Task details
Somewhere below, one line contains "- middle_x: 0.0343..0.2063" and a later line contains "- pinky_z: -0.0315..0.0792". Output those two lines and everything between them exactly, and nothing else.

Material for the task
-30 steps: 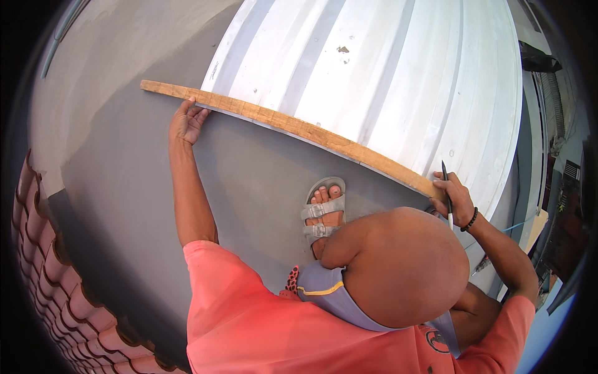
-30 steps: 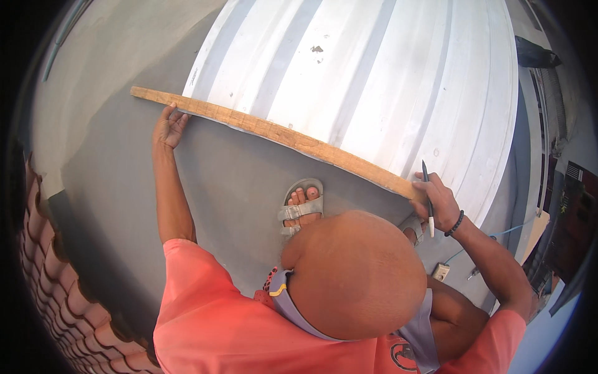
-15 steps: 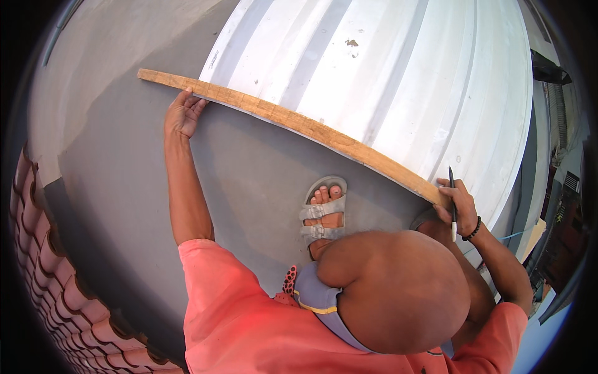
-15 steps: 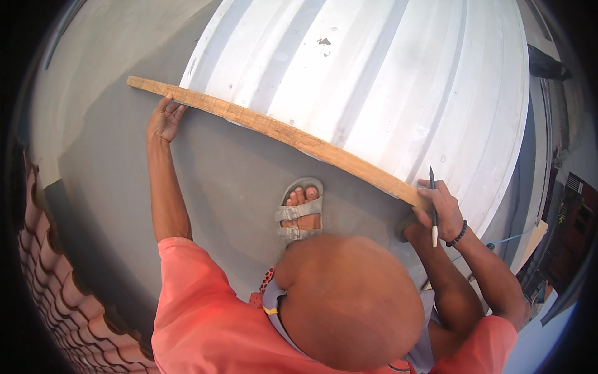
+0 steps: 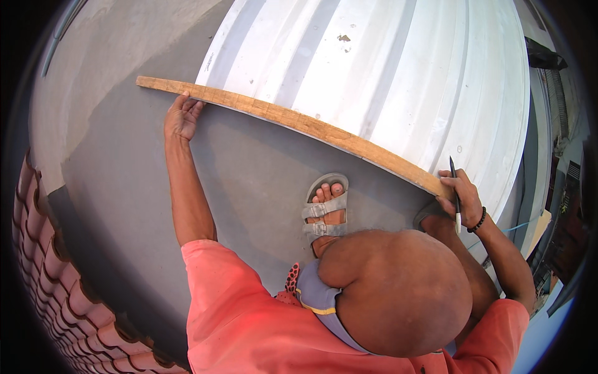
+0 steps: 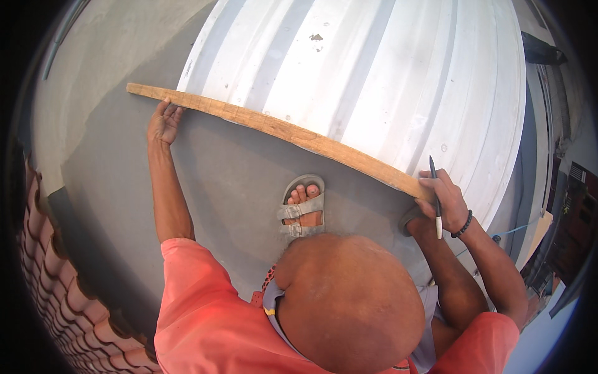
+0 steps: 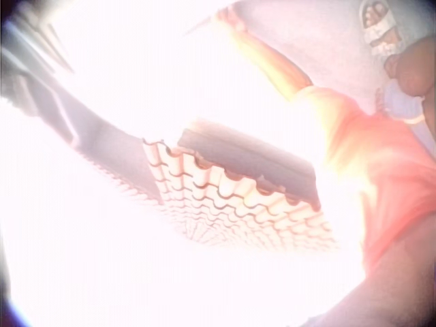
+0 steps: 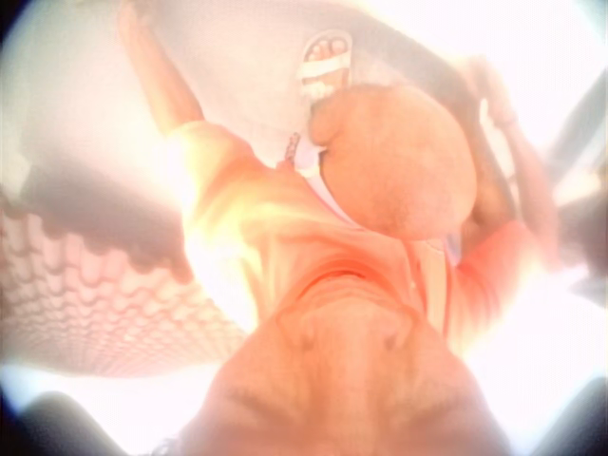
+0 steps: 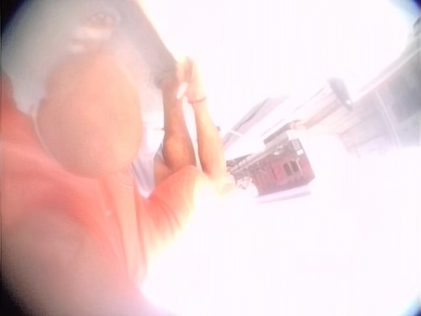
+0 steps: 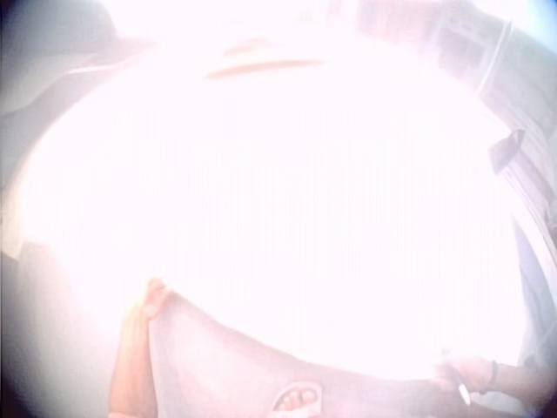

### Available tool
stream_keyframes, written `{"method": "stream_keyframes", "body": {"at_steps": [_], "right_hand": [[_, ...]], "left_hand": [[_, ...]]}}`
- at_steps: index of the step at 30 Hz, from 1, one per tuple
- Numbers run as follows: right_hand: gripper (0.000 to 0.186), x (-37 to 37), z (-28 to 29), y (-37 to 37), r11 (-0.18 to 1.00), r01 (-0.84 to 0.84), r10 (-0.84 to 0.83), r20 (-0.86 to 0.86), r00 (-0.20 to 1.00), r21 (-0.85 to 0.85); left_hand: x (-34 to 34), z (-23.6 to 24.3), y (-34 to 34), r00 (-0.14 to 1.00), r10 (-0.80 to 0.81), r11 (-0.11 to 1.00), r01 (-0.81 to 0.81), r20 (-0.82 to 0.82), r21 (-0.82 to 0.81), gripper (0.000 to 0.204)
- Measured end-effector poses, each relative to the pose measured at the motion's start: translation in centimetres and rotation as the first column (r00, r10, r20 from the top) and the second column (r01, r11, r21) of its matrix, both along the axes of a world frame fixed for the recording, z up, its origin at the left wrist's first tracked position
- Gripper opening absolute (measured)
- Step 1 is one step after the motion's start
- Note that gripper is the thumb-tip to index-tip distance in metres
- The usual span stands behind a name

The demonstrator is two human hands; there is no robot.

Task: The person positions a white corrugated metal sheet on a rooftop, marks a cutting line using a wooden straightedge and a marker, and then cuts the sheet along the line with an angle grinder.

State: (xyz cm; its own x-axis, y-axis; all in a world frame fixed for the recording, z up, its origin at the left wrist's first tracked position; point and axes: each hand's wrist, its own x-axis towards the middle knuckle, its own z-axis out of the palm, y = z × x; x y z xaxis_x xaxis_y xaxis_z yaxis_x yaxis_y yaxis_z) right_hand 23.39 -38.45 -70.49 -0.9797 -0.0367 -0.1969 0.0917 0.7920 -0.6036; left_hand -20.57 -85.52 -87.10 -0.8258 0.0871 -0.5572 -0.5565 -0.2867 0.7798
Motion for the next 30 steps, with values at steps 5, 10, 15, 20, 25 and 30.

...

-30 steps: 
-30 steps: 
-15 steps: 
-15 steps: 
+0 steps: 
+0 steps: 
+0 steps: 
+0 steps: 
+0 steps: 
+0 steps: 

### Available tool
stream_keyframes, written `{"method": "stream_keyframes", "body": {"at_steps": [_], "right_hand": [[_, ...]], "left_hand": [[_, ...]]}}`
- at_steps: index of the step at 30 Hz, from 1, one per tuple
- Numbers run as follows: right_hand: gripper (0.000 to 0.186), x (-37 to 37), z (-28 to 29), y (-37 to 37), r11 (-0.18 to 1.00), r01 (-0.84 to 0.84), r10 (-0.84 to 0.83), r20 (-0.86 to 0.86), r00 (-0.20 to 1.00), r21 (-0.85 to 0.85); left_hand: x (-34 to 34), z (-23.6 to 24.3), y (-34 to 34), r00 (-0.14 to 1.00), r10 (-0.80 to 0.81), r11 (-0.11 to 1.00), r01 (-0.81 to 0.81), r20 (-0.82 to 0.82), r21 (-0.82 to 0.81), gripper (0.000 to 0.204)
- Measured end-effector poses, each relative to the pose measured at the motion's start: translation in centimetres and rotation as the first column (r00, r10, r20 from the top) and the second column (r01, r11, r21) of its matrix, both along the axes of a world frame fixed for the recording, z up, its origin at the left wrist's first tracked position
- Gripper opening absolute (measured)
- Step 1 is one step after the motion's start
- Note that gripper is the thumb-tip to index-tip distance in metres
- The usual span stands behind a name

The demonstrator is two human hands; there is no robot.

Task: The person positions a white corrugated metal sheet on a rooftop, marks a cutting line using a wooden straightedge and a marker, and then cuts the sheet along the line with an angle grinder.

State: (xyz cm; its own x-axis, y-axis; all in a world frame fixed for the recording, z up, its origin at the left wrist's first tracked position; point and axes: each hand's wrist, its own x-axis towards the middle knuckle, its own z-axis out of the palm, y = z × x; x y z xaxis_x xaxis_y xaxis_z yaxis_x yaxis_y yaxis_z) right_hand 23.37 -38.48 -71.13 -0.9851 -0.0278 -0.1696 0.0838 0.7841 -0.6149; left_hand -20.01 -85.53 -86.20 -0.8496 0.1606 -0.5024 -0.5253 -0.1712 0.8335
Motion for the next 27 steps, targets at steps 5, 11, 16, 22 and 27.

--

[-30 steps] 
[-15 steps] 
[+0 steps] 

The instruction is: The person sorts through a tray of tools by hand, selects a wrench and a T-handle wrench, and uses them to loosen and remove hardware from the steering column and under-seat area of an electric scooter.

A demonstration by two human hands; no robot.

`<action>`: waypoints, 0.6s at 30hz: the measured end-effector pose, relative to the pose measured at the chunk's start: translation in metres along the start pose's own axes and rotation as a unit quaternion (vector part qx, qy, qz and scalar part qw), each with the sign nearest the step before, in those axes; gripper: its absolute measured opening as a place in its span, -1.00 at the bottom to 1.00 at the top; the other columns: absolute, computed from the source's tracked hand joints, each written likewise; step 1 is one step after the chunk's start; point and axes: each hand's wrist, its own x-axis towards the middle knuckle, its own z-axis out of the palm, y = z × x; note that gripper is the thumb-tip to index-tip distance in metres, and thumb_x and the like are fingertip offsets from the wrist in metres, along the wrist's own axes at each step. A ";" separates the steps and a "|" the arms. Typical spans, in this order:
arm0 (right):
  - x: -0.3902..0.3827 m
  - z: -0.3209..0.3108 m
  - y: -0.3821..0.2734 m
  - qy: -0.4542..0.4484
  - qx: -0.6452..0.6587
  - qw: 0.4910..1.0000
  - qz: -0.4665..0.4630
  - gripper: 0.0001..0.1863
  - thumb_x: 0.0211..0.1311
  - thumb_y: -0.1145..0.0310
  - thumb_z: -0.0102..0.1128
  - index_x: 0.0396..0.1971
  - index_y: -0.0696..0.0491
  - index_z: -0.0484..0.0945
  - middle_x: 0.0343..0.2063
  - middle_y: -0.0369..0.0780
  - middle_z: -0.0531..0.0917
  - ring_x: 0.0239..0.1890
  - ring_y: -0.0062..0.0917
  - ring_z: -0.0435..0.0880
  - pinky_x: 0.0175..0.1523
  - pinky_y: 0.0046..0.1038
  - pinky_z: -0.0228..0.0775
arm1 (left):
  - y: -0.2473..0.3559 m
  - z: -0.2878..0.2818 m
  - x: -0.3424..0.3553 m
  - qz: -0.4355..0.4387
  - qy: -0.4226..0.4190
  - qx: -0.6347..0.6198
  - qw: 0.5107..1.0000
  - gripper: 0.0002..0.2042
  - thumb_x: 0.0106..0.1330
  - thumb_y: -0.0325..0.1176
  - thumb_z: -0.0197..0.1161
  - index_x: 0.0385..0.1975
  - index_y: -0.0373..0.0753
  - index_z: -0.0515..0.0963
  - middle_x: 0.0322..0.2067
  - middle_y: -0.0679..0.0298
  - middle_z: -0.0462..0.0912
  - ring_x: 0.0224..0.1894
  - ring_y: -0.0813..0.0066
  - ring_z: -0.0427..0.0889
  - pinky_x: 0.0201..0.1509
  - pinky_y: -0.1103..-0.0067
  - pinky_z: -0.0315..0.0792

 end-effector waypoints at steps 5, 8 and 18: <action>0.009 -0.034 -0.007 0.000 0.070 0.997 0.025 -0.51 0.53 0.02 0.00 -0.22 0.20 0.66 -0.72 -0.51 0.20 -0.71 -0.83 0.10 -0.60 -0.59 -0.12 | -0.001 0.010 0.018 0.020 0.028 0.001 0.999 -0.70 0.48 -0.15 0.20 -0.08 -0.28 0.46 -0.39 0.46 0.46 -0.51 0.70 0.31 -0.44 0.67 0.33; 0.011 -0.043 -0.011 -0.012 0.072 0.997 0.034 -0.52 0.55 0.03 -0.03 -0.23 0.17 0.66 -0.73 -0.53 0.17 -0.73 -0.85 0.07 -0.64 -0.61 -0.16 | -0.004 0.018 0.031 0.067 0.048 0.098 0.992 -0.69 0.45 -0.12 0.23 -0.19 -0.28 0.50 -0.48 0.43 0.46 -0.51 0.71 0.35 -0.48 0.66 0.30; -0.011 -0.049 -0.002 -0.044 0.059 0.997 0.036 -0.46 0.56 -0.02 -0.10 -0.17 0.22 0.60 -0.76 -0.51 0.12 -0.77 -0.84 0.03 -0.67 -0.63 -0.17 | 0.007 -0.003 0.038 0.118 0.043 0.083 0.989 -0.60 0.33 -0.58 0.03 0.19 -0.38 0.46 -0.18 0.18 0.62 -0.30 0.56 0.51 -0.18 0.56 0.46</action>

Result of the task
  - middle_x: 0.0343..0.2063
  - middle_y: -0.0369..0.0780
  - middle_z: -0.0531..0.0917
  - ring_x: 0.0239..0.1890
  - ring_y: -0.0062..0.0917
  - ring_z: -0.0435..0.0880
  - pinky_x: 0.0175..0.1523
  - pinky_y: 0.0046..0.1038
  - pinky_z: -0.0228..0.0775
arm1 (left):
  - y: -0.2473..0.3559 m
  - z: -0.2878..0.2818 m
  - x: -0.3424..0.3553 m
  - qz: -0.4355..0.4387
  - qy: -0.4226..0.4190
  - qx: -0.6347..0.6198
  - qw: 0.5107..1.0000
  - gripper: 0.0002..0.2042
  - thumb_x: 0.0106..0.1330
  - thumb_y: -0.0325..0.1176
  - thumb_z: -0.0197..0.1161
  - index_x: 0.0385..0.1975
  - index_y: -0.0373..0.0753
  - index_z: -0.0515..0.0963
  - middle_x: 0.0322..0.2067
  - middle_y: -0.0679..0.0298
  - middle_z: -0.0462..0.0912
  - ring_x: 0.0224..0.1894
  - ring_y: -0.0813..0.0066
  - ring_z: -0.0427..0.0889
  - pinky_x: 0.0201..0.1509
  - pinky_y: -0.1103..-0.0067
  - pinky_z: -0.0315..0.0792

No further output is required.